出かけたくない
出かけるのが苦手である、とは何度か書いた。
慣れぬところに行くのがダメなのか。
しかし、いい加減慣れてもよささうな出勤だつてダメだ。
最近暑さで弱つてゐるせゐか、電車に乗るのが気鬱の種だ。
そのときによつて乗る位置を変へねばならないといふのがどうにも苦痛なのだ。
状況を見て判断しなければならない。
どの場所なら空いてゐるのか。
自分のまへに並んだ人の数から考へてその位置は自分が乗るときにまだ空いてゐるだらうか。
自分のうしろに並んだ人の数から考へてどの位置に立つたら邪魔にならないのか。
さうしたことどもを考へるのが、もう、ほんたうにつらい。
あんまりつらいので、混んでゐてもいいから電車のこの位置がやつがれの場所と決めてほしいと思ふくらゐである。
芝居を見に行くには必ず出かけなければならない。
これもつらい。
こんなに出不精なのに芝居を見るといふことがそもそも矛盾してゐる。
泊まりがけで芝居を見に行くときも、下手すると行きの車中で泣きさうになることがある。
なんで自分はこんなところにゐるのだらう、などと考へてしまふのだ。
どんなに見たい芝居でもさうなることがある。
まれに出かけるのが苦にならない芝居といふのもあるが、それは芝居が楽しみといふよりもこちらの気分の問題である。
一度帰宅したらもう二度と外出したくない。
ゴミの日が祝日だつたりすると、ゴミを出して帰宅したらもうよそには行きたくない。
いきほひ、そのまま用事をすませやうとするからゴミを出す時間が遅くなる。
以前、「ひきこもりの問題は、ほんたうはひきこもりたくないのにひきこもつてゐることだ」と書いたことがある。

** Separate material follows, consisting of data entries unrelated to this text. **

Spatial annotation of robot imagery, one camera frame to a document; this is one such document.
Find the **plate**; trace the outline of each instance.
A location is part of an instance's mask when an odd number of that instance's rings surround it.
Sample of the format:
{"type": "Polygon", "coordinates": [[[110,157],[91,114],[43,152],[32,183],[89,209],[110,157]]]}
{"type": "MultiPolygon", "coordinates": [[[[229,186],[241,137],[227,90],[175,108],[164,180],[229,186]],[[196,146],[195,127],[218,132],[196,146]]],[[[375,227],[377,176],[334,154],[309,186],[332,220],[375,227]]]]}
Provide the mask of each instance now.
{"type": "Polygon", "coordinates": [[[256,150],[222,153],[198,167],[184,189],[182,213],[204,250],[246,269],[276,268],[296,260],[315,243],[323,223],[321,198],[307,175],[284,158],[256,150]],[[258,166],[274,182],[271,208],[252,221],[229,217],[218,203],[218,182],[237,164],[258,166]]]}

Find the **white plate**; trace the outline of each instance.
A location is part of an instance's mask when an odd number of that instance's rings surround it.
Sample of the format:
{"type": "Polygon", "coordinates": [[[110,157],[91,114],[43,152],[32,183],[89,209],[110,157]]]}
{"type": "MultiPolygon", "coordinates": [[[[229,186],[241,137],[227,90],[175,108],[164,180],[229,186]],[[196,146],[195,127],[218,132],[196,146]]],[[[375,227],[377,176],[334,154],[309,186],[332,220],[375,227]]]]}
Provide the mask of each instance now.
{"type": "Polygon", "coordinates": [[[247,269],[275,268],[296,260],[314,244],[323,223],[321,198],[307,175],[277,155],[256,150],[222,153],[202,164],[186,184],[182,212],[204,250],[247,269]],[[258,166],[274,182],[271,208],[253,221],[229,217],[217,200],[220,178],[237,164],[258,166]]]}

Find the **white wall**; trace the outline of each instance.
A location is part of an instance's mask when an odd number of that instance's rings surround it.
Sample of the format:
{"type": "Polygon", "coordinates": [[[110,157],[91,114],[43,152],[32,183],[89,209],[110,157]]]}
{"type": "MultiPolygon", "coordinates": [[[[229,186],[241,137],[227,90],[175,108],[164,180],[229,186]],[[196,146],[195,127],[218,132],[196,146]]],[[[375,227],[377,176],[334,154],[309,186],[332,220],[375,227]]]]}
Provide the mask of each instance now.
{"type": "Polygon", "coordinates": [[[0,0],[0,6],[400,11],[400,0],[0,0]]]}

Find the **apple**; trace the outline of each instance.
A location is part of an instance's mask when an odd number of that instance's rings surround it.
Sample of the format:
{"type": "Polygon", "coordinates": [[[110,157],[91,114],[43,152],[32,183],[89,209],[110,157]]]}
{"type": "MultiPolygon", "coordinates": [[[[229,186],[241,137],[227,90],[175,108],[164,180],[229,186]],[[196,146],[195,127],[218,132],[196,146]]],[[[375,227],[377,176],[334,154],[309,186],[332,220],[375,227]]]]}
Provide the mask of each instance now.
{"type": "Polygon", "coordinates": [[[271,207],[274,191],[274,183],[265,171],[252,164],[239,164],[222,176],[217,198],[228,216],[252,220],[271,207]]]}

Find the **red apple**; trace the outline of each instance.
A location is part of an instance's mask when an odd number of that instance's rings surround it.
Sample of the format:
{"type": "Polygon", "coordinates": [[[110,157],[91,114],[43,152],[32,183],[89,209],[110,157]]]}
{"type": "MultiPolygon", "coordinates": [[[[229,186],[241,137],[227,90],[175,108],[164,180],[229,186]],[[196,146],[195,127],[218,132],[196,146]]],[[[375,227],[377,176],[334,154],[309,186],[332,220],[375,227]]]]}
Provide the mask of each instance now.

やつがれの場合は逆で、ひきこもりたいのにひきこもれないのが問題だ。
できるものならひきこもりたい。
しかし先立つものがない。
仕方なく働きに出るわけだ。
ひきこもれるだけの蓄へがあつたら、出かけなくなるだらうか。
芝居にも行かなくなるのだらうか。
芝居くらゐはたまには行くのかな。